According to The Southern and Eastern Africa Consortium for Monitoring Educational Quality (SACMEQ) Report in 2007, only 73 percent of the Grade 6 learners in Namibia had at least one exercise book, a pencil or a pen, and a ruler. In other words, around three in every ten (27%) learners did not have all the three basic learning items that were considered necessary for effective participation in classroom activities.  While most of these learners were in rural schools a substantial number were also located in urban schools.   The same report stated that although materials were in short supply class sizes and learner teacher ratio were good.  Writing this from a Western perspective it is difficult to imagine working in a setting where pupils do not have access to the basic materials we so take for granted. In light of this, it seems to me that when we consider what gifted education might look like in Namibia we need to understand it and conceptualise it from a Namibian perspective and this can only be done with the help and support of Namibian people and young people.

Often in education a whole system has been established based on the segregation of pupils from the mainstream system who have been deemed incapable of succeeding with their peers.  Often we concentrate on those who have difficulty and thus there is an inconsistency between how we treat groups of people perceived to be different. It clearly depends on how you are different. There is, therefore, a tension which requires to be reconciled if such differences in treatment is to be justified. Equally the move towards inclusion, given the experiences of those segregated from mainstream education, militates, some might argue, against separate provision of any kind. One might question whether this is a budgetary response or an educational one.  These issues are ones that all countries are grappling with and Namibia will be no different. 

It is this very examination of the issues that allows educators to plan and provide effectively for all pupils in their care.

Thus there may be a lot of discussion and debate about the best way of meeting the needs of highly able pupils but there is little doubt that they do have needs and neglect of these means that problems and difficulties may emerge.
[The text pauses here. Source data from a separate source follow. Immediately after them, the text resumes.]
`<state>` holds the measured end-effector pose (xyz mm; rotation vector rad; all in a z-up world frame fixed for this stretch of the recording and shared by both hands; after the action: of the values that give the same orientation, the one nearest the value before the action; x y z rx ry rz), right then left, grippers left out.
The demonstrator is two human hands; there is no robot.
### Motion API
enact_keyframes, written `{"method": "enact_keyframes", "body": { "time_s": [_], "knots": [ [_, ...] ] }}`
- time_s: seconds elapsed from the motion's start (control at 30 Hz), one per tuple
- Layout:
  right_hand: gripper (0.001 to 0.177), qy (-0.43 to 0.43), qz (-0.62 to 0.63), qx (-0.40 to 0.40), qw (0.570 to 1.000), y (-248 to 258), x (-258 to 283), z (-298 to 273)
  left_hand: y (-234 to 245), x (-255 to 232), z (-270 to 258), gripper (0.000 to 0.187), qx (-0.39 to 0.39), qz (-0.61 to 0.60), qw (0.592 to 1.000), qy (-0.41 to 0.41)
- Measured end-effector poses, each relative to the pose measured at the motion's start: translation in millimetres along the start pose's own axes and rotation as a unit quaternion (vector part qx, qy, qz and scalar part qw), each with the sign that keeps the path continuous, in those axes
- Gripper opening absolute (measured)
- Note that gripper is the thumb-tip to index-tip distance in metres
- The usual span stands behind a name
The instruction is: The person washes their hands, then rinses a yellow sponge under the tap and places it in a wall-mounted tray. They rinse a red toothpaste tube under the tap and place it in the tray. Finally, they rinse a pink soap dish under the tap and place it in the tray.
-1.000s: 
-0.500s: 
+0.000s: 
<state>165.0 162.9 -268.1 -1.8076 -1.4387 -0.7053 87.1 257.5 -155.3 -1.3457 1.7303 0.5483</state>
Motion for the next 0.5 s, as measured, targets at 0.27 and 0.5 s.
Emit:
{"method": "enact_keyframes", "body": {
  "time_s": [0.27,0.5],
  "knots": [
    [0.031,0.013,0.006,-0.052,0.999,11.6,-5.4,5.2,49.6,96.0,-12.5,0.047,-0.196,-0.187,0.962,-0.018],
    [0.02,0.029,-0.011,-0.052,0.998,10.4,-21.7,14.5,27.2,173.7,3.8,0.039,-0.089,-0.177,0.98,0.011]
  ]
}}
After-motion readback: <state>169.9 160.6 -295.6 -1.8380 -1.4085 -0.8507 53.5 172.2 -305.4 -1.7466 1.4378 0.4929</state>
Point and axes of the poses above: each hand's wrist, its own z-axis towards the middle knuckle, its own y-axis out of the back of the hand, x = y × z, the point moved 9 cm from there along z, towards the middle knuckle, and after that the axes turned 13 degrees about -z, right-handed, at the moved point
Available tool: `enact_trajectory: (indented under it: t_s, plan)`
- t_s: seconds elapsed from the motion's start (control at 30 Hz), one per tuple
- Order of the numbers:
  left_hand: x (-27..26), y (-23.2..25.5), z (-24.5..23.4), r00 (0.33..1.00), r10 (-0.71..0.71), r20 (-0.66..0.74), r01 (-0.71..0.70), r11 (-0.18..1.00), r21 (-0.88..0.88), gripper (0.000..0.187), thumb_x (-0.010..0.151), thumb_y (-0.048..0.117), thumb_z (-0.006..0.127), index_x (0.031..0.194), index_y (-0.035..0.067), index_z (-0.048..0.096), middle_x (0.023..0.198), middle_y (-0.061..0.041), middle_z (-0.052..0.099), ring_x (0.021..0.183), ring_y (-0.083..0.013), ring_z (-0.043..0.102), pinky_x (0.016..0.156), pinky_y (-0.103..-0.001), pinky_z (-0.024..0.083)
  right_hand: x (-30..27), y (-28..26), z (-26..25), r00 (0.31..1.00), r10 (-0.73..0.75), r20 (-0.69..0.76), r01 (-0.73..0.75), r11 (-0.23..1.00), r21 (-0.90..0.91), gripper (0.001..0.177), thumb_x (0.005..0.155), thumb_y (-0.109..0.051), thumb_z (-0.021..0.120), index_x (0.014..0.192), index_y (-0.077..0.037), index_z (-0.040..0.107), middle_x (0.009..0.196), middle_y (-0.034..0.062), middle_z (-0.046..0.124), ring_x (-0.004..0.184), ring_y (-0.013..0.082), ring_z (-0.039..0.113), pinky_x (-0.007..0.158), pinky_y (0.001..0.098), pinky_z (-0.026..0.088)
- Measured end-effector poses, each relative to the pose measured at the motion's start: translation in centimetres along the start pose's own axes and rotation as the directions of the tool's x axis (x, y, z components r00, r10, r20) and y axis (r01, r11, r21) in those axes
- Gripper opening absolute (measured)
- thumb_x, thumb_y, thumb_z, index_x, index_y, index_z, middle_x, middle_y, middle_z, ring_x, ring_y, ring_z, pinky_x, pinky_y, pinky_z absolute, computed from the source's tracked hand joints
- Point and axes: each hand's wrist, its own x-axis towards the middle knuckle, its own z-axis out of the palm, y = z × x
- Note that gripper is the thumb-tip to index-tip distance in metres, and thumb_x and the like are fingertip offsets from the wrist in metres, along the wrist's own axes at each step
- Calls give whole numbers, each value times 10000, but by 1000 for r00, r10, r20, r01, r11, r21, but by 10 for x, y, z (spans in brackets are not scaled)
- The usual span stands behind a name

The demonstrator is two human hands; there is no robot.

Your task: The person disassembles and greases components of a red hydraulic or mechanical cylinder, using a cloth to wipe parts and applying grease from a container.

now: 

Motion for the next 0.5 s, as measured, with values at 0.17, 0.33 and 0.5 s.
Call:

However gifted education in Namibia develops in the future I would hope that it takes account of history and culture and learns from the mistakes of others – I for one don’t think we can separate gifted education from issues of social justice.  Returning to the SACMEQ Report I’m encouraged that the teacher pupil ratio was found to be good – the teacher has a key role to play in the development of education and gifted education is no different.  Go Namibia – we have much to learn from you!

Thank you to Roya Klingner for offering me the opportunity to comment on gifted education in Namibia.  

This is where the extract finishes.